Exercise details | Whenever a picture appears in the data, skip it and write out all other material exactly.

Start of Block

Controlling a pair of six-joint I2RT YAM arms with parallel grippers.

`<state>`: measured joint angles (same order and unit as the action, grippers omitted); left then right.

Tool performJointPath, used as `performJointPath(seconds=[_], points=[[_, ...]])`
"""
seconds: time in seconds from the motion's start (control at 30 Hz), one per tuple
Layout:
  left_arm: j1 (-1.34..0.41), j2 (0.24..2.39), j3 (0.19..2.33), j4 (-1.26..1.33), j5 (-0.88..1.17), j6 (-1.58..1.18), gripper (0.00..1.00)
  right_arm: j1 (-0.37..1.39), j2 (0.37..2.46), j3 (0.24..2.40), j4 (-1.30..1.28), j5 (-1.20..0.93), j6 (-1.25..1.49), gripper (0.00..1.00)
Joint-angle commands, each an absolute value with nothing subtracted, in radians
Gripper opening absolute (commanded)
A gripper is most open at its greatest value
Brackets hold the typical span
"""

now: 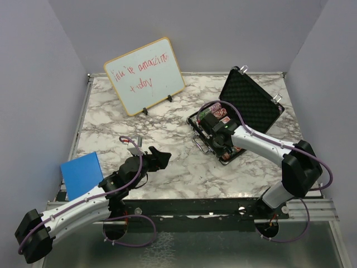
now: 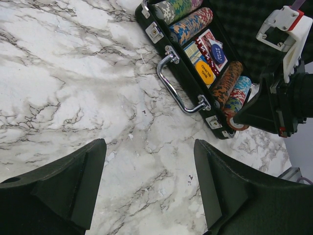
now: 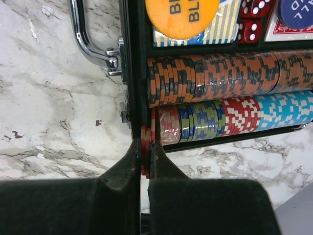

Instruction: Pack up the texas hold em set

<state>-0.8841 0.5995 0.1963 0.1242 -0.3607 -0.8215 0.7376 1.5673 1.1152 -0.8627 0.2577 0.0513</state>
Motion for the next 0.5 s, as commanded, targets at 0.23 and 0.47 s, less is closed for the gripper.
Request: performJointPath(seconds=[0.23, 0.47], points=[[-0.884, 0.597, 0.206, 0.117, -0.382, -0.805, 0.79, 0.727, 1.533, 1.088, -0.854, 0.3, 0.009, 0.0], [-0.884, 0.601, 0.209, 0.12, -0.383, -0.801, 0.79, 0.727, 1.579, 1.096, -0.861, 0.305, -0.003, 0.12]])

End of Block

Solution for this task |
Controlling a pair of six-joint I2RT YAM arms with parallel grippers.

`<state>`: measured joint angles (same order and unit as the action, grippers omitted); left then right.

Tool performJointPath, used as `performJointPath(seconds=[_], points=[[_, ...]])`
"""
seconds: time in seconds from the motion's start (control at 30 Hz), one per tuple
Layout:
  left_arm: j1 (-1.34..0.41), j2 (0.24..2.39), j3 (0.19..2.33), j4 (-1.26..1.33), j5 (-0.88..1.17), j6 (-1.58..1.18), gripper (0.00..1.00)
  right_arm: j1 (-0.37..1.39), j2 (0.37..2.46), j3 (0.24..2.40), j4 (-1.30..1.28), j5 (-1.20..0.93), j6 (-1.25..1.49), gripper (0.00..1.00)
Joint-angle commands, each an absolute value with nothing subtracted, in radians
Gripper opening absolute (commanded)
A gripper is most open at its greatest value
Brackets hold the typical span
"""

now: 
now: 
now: 

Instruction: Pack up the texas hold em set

<state>-0.8841 0.5995 0.1963 0.1242 -0.3607 -0.8215 0.7376 1.5673 1.1152 -0.8627 0.2577 0.0513</state>
Motion for the next 0.5 s, as commanded, targets at 0.23 and 0.47 s, less is closed for the gripper.
Request: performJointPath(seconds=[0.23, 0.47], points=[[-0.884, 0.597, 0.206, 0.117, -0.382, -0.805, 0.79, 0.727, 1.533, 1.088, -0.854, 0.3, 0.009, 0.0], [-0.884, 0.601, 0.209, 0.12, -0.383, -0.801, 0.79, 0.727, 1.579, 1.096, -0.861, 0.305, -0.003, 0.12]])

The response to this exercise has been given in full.